AIM OF THE TASK — If a line in the listing includes the word "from", copy it out.

GIVEN DATA —
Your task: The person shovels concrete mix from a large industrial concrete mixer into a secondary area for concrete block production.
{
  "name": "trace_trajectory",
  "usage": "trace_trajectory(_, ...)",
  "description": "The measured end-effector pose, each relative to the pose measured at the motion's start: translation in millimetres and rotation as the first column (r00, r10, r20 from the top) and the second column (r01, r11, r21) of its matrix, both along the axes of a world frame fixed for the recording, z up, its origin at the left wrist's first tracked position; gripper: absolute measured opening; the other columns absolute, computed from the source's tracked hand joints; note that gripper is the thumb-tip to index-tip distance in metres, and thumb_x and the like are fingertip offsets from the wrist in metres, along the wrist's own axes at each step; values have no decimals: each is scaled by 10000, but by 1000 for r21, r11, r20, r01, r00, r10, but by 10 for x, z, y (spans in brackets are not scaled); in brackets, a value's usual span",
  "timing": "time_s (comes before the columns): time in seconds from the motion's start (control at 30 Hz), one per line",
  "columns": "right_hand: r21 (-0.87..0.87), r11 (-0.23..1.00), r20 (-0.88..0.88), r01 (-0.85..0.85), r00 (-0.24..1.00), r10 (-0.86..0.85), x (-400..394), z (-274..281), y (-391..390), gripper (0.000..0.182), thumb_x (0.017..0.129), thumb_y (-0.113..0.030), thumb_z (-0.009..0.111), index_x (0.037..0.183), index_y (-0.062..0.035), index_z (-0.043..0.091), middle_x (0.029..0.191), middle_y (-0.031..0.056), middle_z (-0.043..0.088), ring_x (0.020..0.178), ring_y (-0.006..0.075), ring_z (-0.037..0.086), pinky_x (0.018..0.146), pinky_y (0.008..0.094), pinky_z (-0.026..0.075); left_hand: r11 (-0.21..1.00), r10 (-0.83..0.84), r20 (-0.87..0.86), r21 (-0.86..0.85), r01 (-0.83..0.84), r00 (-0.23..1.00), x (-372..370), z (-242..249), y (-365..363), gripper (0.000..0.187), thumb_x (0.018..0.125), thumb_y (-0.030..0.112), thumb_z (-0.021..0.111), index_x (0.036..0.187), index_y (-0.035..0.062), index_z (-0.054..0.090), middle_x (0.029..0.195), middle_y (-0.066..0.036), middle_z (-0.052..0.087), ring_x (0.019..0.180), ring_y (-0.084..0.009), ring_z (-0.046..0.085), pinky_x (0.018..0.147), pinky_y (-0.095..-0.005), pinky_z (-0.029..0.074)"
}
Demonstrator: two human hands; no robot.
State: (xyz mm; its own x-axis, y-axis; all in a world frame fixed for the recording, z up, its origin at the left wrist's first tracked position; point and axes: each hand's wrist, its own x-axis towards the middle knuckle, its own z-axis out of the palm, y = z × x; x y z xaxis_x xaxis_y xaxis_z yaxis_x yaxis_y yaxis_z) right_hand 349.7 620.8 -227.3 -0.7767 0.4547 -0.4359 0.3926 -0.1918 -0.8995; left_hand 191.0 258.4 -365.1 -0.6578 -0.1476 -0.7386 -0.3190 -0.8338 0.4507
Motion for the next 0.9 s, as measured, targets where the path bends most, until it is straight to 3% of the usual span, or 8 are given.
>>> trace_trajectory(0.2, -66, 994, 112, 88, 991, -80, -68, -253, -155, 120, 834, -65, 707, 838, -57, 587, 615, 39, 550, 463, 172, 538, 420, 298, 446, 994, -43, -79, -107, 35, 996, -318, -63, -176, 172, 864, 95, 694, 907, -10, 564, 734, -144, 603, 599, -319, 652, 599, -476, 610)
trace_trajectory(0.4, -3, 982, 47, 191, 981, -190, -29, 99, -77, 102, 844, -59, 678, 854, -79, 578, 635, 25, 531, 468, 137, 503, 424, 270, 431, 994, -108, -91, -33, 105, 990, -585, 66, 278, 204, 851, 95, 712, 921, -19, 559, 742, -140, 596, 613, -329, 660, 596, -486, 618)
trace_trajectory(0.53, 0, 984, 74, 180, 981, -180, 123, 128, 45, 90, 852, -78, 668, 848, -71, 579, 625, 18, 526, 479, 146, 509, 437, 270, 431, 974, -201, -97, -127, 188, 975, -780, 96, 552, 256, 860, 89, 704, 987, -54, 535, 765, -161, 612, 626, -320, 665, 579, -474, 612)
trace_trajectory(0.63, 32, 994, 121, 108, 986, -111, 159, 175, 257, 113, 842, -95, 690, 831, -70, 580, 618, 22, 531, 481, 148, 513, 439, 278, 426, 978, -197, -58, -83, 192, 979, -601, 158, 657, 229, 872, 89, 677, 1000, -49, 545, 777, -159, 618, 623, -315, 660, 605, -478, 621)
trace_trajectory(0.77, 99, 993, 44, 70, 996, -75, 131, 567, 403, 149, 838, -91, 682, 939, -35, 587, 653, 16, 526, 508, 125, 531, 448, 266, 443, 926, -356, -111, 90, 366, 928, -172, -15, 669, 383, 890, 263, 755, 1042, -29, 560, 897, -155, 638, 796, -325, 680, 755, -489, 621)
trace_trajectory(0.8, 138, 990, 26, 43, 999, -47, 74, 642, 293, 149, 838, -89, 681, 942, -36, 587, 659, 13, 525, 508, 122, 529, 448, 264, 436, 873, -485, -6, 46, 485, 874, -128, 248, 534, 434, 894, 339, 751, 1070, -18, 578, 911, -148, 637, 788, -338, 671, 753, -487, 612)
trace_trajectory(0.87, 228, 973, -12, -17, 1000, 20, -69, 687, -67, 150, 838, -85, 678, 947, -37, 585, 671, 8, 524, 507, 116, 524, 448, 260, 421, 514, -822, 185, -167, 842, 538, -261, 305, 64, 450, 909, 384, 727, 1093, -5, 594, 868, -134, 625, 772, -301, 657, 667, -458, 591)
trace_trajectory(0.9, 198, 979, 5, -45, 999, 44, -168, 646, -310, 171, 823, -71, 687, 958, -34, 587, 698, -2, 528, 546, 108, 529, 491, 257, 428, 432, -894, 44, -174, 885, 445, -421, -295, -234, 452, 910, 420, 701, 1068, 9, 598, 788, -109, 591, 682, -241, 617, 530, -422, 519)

RESULT —
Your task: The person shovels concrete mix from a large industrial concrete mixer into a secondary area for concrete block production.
  "description": "The measured end-effector pose, each relative to the pose measured at the motion's start: translation in millimetres and rotation as the first column (r00, r10, r20 from the top) and the second column (r01, r11, r21) of its matrix, both along the axes of a world frame fixed for the recording, z up, its origin at the left wrist's first tracked position; gripper: absolute measured opening; the other columns absolute, computed from the source's tracked hand joints; note that gripper is the thumb-tip to index-tip distance in metres, and thumb_x and the like are fingertip offsets from the wrist in metres, along the wrist's own axes at each step; values have no decimals: each is scaled by 10000, but by 1000 for r21, r11, r20, r01, r00, r10, but by 10 for x, z, y (spans in brackets are not scaled); in brackets, a value's usual span",
  "timing": "time_s (comes before the columns): time in seconds from the motion's start (control at 30 Hz), one per line",

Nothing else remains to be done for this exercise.